The charity contacted her out of the blue in October last year worried about one of their clients, a grandmother who had been in the UK for 50 years and had just been taken to a detention centre because she was classified as an illegal immigrant.
Although the situation was soon resolved, Gentleman decided to meet the woman in Wolverhampton and tell her story.
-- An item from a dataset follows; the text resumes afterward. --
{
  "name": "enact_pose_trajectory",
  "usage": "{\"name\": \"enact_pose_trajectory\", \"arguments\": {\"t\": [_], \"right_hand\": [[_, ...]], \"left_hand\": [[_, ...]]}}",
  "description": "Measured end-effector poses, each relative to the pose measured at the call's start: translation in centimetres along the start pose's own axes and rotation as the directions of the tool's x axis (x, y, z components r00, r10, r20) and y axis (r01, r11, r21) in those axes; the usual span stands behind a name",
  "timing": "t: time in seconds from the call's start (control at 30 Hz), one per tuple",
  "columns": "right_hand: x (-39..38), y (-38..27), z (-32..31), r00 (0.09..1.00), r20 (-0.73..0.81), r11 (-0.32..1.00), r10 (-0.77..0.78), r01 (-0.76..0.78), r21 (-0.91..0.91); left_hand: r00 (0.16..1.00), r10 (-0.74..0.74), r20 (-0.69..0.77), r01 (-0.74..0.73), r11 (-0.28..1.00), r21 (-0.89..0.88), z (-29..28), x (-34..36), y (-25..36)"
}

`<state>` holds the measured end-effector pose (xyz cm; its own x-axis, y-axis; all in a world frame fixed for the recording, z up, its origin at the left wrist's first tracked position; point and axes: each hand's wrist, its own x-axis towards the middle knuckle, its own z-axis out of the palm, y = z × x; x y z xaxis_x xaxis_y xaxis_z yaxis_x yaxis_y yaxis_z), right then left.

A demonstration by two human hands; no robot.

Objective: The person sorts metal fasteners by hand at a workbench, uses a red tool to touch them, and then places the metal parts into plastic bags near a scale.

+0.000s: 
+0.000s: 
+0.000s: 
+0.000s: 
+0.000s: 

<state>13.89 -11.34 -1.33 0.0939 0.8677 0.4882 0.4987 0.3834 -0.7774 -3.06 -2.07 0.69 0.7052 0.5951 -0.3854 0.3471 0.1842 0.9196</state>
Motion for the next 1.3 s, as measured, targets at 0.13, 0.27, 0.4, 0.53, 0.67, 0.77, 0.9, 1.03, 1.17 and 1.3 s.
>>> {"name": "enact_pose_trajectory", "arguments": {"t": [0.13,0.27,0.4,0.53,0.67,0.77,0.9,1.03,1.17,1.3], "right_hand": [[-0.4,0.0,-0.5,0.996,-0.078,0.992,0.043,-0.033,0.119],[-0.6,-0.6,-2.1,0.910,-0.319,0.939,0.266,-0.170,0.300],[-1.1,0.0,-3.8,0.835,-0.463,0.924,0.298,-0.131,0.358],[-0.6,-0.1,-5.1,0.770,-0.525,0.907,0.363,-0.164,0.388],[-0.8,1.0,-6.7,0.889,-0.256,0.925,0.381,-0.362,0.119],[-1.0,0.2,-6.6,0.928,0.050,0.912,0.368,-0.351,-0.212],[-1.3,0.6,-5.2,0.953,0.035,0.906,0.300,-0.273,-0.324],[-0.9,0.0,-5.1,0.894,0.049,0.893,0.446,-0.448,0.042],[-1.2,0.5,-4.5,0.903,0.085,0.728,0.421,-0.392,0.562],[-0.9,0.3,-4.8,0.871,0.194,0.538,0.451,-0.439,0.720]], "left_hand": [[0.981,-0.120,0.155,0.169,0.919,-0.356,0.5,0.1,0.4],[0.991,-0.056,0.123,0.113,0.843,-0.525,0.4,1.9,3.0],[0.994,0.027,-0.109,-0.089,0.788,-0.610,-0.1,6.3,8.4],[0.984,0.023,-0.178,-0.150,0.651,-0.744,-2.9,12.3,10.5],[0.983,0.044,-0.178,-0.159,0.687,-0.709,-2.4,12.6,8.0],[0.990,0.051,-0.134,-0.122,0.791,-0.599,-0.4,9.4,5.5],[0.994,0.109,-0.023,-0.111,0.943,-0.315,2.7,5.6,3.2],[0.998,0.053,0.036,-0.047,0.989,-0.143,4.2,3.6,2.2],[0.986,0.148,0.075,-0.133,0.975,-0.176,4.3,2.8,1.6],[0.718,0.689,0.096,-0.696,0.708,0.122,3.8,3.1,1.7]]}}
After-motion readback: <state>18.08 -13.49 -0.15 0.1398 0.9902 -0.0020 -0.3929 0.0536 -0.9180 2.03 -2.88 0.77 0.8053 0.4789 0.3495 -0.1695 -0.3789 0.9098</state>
It was a precursor to the work she was later to do.
After that piece was published in November last year, Gentleman received a call from someone who said their father had been in a very similar situation and had been detained for five weeks.
“He said – and this is what really made me realise it was a much wider problem – that he knew about three people from school who were in the same situation,” Gentleman said.
“The idea that somebody who had been here for 50 years and had worked, paid taxes and had been sent to detention for five weeks and nobody really minded that much – his local MP was sort of trying to help him but hadn’t really been able to – but it just wasn’t something that anybody was really cross about.”
She then began calling MPs and immigration charities to make contact with those affected and discovered the most difficult part of her job was asking them to go on the record and have their photos taken.
“It was not that surprising, I suppose, that the charities were quite protective about the people that they did know in that situation and the MPs’ offices were also.
“If you’ve got an immigration problem, the last thing you want to do is have your picture in the paper saying look at me I’m an illegal immigrant.”
She managed to get six people – including the man who originally called her and his three school friends – to speak for a piece on 21 February this year, headlined “I’ve been here for 50 years”: the scandal of the former Commonwealth citizens threatened with deportation.
It helped that she had already received indications from the Home Office that it was willing to respond to the Windrush cases highlighted in the media.
“Normally if you ask somebody to be interviewed you kind of say: ‘I don’t at all know whether this is going to be helpful to your case but it will raise an issue’,” she said.
“Whereas in this case I was almost able to say: ‘I think it might be helpful, because the Home Office seems to be willing to take action.’”
Gentleman was soon overwhelmed by the number of people coming forward to tell similar stories.
Cancer patient Marshall’s story made such an impact on Guardian readers that they even offered to pay his medical bill.
Gentleman said: “People are just so kind and that’s what’s been so amazing – that well before the Government realised that this was a problem, Guardian readers realised it was a problem.”
She said she will continue following the Windrush scandal, adding: “My inbox is absolutely overflowing with stories. I don’t think I’ll be looking at anything else for months.”